Different ideas that clash in the middle of a heated match are the last thing you need as captain(s). Majorly the cricket reviews and stories have been mostly about criticising such a strategy. The other question is that do we REALLY need four different captains to make decisions like who should bowl next and where the field should be. A quick consult with the bowlers and your senior think tank has worked for centuries.
Why fix something that isn’t broken.
While the theorists are happy to experiment with these ‘maverick’ ideas in 2020 cricket, it should be the hope of every true cricket fan that is it limited to that format of the game.
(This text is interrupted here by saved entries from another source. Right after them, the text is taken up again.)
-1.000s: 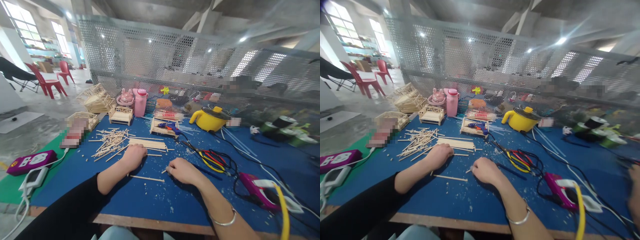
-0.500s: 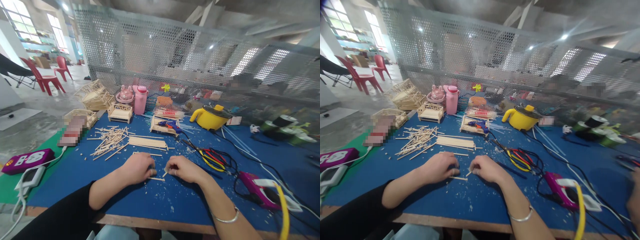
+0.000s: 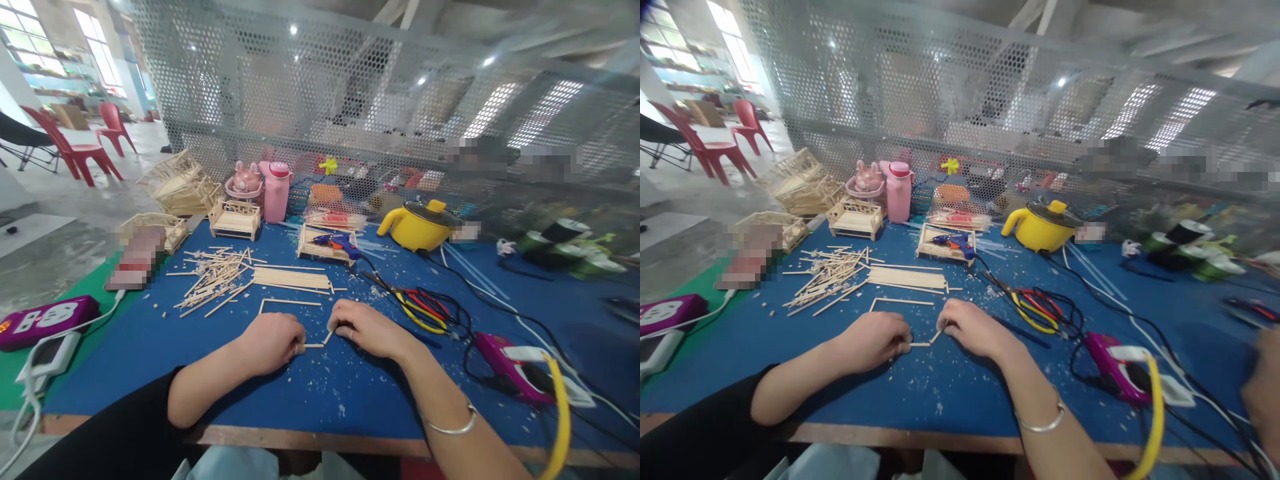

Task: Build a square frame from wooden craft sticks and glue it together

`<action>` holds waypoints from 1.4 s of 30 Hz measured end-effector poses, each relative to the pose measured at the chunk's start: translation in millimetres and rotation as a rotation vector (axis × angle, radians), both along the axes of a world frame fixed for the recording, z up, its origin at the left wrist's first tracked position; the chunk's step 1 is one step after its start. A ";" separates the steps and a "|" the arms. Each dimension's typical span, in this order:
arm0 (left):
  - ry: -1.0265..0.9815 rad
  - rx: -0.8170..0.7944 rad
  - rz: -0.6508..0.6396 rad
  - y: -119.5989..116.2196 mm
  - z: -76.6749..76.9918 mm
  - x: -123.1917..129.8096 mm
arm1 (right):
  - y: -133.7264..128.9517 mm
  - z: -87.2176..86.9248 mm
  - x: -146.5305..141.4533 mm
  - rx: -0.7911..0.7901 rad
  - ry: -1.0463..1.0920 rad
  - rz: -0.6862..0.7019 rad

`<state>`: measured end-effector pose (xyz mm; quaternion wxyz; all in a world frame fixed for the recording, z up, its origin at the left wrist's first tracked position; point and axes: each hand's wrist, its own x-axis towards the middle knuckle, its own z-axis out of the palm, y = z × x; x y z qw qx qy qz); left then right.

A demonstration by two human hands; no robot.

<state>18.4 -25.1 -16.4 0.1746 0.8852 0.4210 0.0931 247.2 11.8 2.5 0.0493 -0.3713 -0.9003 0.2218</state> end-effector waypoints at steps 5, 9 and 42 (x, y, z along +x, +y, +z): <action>0.002 -0.005 -0.010 0.4 -1.0 0.4 | -1.6 -0.4 -1.9 0.016 -0.044 0.008; -0.003 -0.006 -0.012 0.1 0.2 0.3 | -1.9 -0.5 -0.1 0.032 -0.051 -0.009; 0.070 0.175 0.079 -1.3 27.1 14.2 | 11.6 0.0 8.7 0.198 0.412 -0.417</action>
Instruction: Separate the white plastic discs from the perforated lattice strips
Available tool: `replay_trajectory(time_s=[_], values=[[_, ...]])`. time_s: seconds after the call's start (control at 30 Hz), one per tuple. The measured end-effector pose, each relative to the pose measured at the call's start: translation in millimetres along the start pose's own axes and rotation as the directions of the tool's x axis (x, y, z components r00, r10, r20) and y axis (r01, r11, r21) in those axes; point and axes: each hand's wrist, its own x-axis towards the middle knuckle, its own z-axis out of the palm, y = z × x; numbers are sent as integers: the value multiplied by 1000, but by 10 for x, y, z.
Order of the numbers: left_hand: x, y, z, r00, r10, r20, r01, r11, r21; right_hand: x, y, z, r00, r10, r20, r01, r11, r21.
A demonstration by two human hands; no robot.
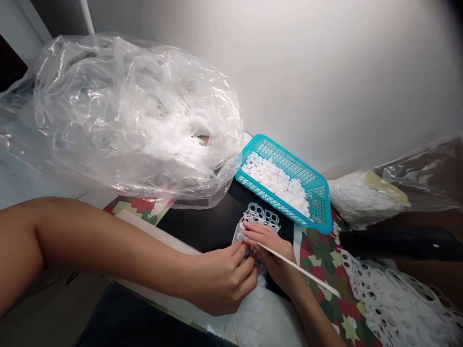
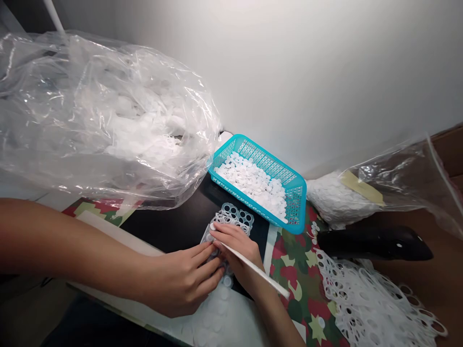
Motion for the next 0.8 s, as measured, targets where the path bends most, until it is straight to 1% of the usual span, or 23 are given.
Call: replay_trajectory(time_s=[0.13,0.3,0.43,0.6,0.7,0.8], values=[[8,3,-3,1000,-11,-3,11,1000,4,15,-15,-15,1000,17,16,-17,1000,-5],[11,1,-6,1000,-10,8,10,1000,8,24,-23,-18,1000,-20,7,20,999,-37],[10,1,-6,1000,-3,0,2,1000,9,-27,10,21,999,-26,23,28,996,-87],[15,9,-24,1000,-4,18,4,1000,16,-99,53,78,998,-42,42,48,988,-146],[10,16,-23,1000,-13,3,13,1000,22,-65,32,77,999,-39,16,41,987,-154],[-1,21,-8,1000,-11,-4,12,1000,19,6,-7,53,999,-7,-31,4,996,-89]])
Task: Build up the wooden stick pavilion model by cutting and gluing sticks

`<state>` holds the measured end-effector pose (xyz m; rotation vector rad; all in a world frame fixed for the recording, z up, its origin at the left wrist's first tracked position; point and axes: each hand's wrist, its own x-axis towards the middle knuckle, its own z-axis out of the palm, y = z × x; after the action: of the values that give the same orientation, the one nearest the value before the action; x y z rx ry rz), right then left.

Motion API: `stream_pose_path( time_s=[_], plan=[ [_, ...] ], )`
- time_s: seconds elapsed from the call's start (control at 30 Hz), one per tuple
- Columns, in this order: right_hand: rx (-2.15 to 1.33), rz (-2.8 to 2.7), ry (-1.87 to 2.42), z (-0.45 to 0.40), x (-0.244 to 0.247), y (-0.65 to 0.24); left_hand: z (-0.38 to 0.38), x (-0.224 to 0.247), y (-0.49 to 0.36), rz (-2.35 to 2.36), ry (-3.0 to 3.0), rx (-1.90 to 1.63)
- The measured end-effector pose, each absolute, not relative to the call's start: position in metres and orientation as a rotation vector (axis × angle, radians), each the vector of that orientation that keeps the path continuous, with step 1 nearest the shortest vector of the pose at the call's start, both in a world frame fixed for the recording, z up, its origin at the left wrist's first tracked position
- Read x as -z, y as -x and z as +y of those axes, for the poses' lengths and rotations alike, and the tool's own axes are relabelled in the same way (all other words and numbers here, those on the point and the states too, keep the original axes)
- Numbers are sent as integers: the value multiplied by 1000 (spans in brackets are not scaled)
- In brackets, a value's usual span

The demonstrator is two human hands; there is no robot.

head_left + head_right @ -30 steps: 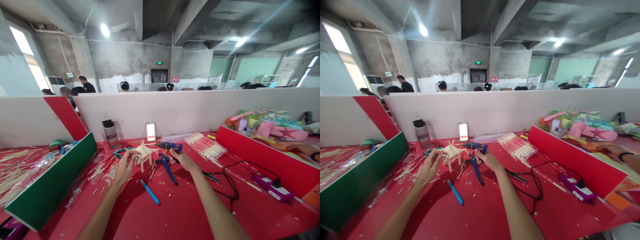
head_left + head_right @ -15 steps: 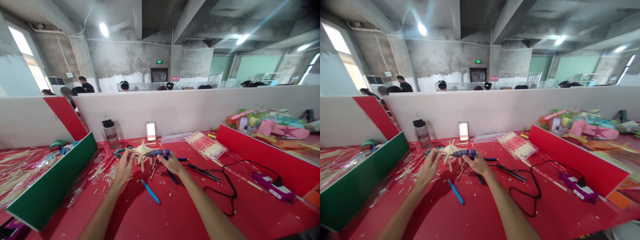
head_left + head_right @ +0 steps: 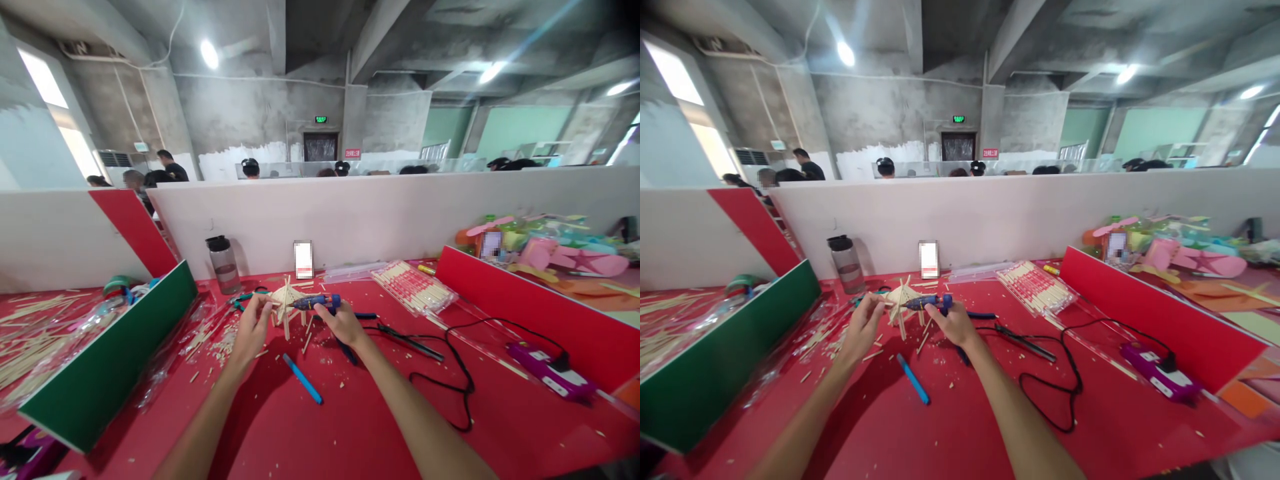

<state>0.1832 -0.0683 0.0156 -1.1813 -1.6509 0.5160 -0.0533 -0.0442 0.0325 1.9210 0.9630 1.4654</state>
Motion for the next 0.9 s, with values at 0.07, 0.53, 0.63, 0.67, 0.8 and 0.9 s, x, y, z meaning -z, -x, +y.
stream_pose_path(
  time_s=[0.07, 0.53, 0.63, 0.67, 0.8, 0.9],
  plan=[
    [-508, -1635, 1188, -68, -15, -183, -44, -32, 53, 966, -1915, -1458],
    [-657, -1627, 1136, -68, -13, -185, -45, -33, 53, 994, -1943, -1458],
    [-708, -1640, 1090, -69, -14, -187, -45, -35, 52, 980, -1942, -1458],
    [-720, -1637, 1083, -69, -14, -187, -45, -35, 52, 976, -1941, -1458],
    [-699, -1638, 1086, -68, -13, -189, -43, -34, 53, 976, -1931, -1455],
    [-656, -1636, 1092, -68, -14, -189, -42, -32, 54, 970, -1921, -1459]
  ],
)
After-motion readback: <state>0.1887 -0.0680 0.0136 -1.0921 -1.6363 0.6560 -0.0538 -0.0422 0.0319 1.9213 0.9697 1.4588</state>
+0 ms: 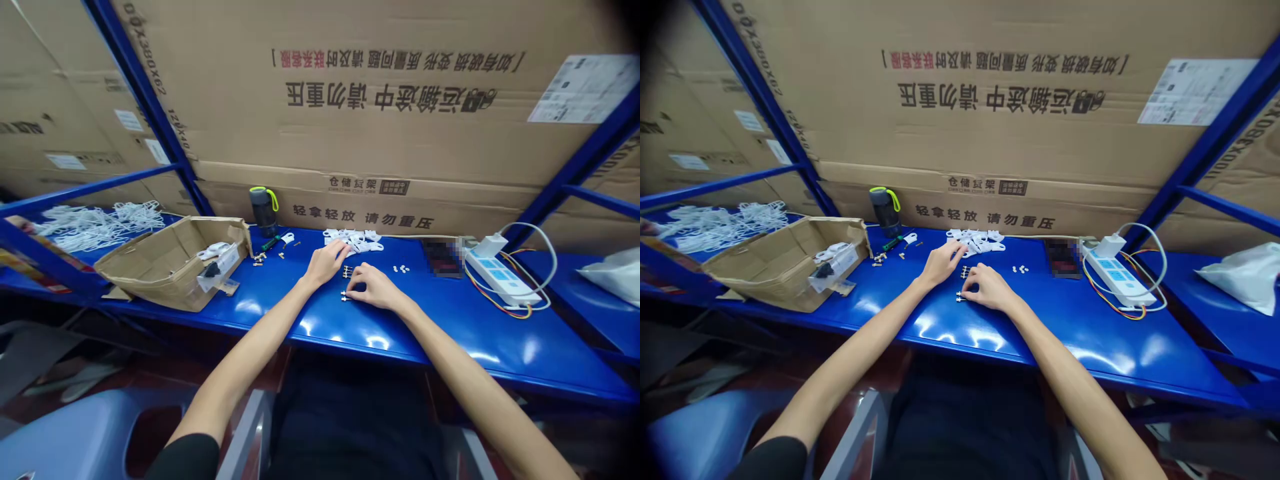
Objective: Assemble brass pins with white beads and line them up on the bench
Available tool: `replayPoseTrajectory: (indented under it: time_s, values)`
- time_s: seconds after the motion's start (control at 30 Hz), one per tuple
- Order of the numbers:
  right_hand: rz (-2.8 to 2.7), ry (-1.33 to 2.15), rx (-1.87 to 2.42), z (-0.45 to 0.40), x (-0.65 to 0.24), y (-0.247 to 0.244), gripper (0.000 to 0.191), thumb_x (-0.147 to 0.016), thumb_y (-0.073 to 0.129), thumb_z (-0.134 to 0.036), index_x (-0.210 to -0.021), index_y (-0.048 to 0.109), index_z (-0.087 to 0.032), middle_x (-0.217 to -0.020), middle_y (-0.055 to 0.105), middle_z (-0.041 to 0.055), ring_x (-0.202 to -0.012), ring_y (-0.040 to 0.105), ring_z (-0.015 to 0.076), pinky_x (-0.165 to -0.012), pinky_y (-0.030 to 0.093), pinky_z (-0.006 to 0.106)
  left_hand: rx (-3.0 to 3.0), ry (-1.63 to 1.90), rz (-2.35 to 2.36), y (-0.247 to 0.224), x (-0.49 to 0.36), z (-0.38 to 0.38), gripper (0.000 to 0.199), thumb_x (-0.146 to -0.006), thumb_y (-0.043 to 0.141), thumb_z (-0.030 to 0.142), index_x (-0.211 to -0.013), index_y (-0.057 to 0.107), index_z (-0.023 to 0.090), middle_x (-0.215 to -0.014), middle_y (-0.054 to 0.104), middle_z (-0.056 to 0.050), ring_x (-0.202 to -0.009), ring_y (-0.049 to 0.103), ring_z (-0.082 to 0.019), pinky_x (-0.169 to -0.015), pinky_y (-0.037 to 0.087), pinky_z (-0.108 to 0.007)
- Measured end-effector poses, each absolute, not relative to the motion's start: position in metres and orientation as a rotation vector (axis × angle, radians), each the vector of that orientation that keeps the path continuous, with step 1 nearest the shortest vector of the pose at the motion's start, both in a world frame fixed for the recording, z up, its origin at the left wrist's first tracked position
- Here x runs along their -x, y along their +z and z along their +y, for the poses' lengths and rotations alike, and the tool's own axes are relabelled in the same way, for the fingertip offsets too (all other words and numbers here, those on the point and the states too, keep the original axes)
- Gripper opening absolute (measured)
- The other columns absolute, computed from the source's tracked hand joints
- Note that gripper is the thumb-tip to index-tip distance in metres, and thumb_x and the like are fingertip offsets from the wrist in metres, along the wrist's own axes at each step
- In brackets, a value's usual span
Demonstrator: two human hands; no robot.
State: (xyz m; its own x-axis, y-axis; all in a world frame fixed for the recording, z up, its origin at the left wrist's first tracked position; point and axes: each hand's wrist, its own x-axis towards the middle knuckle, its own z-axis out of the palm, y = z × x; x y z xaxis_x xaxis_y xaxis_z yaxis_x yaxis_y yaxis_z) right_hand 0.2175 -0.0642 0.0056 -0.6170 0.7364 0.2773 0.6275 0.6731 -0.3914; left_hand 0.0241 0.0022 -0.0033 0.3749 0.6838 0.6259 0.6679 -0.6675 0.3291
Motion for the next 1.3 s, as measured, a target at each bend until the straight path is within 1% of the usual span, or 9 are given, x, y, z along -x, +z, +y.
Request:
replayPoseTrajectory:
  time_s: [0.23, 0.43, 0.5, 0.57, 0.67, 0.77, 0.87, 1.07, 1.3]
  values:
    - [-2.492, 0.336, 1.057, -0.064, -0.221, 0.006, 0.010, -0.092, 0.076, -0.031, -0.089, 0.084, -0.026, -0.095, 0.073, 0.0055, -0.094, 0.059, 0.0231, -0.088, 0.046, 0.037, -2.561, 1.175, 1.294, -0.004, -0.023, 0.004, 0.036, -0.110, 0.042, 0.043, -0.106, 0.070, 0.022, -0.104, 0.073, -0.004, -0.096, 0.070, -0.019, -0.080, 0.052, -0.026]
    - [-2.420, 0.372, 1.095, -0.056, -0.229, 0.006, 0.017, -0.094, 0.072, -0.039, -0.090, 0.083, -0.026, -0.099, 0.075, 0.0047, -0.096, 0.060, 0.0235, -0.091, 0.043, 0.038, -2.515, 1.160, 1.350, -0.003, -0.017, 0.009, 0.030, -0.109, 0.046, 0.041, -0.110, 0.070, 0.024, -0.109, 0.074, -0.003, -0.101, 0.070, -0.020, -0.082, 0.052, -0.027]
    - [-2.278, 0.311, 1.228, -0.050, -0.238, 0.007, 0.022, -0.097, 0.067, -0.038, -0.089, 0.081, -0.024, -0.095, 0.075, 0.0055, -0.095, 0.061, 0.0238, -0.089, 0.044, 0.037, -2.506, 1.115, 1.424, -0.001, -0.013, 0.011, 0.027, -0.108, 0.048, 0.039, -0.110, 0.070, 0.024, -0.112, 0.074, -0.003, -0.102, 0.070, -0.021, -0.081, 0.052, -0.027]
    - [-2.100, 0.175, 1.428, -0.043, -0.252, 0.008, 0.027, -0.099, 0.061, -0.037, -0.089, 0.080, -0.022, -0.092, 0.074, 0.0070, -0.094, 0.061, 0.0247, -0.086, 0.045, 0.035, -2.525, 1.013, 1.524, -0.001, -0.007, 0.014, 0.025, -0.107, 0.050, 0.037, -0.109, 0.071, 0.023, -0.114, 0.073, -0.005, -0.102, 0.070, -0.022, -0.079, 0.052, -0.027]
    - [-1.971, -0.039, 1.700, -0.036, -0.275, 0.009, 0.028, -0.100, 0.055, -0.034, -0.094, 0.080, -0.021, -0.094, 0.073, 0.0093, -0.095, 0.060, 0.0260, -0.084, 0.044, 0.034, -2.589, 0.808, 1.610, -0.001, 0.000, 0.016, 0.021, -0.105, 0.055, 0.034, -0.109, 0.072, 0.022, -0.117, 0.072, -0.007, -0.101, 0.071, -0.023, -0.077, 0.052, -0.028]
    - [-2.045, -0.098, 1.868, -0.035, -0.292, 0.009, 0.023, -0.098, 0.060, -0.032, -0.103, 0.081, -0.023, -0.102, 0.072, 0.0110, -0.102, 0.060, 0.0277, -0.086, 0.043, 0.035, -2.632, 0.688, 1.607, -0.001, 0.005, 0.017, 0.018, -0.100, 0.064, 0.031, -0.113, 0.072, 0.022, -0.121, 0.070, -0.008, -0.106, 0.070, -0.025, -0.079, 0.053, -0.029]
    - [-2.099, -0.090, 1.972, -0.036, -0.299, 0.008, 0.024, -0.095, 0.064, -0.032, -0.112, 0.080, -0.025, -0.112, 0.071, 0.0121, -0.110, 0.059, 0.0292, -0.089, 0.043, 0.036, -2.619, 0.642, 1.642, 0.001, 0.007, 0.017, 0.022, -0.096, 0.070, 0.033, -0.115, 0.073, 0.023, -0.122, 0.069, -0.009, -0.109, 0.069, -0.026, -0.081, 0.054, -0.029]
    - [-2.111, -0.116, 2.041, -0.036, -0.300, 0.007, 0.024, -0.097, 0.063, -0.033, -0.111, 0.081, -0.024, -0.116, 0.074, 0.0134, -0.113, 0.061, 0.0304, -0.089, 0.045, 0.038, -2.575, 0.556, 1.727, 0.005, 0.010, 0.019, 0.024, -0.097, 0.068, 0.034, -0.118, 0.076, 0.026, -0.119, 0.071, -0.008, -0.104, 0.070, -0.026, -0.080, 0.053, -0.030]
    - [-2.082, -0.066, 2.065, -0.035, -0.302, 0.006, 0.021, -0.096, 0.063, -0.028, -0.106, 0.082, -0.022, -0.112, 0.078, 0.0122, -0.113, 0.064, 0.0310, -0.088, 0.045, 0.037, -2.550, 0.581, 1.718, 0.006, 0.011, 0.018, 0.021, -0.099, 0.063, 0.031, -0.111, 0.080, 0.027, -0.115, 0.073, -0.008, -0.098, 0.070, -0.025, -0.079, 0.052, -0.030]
The idea of multiple-captains is redundant in test cricket, where the pressure of the 20 over format is minimized and there is more room to think and time to experiment over 5 days. Besides it would be a change in culture for a game that has remained largely unchanged for centuries.
Cricket leagues and the game as such have changed so much in the last 3-4 years. Some changes that were needed, some changes done purely to increase revenue and entertainment. With time-outs and double sided bats not too far away;
How much tinkering is needed before cricket becomes unrecognizable?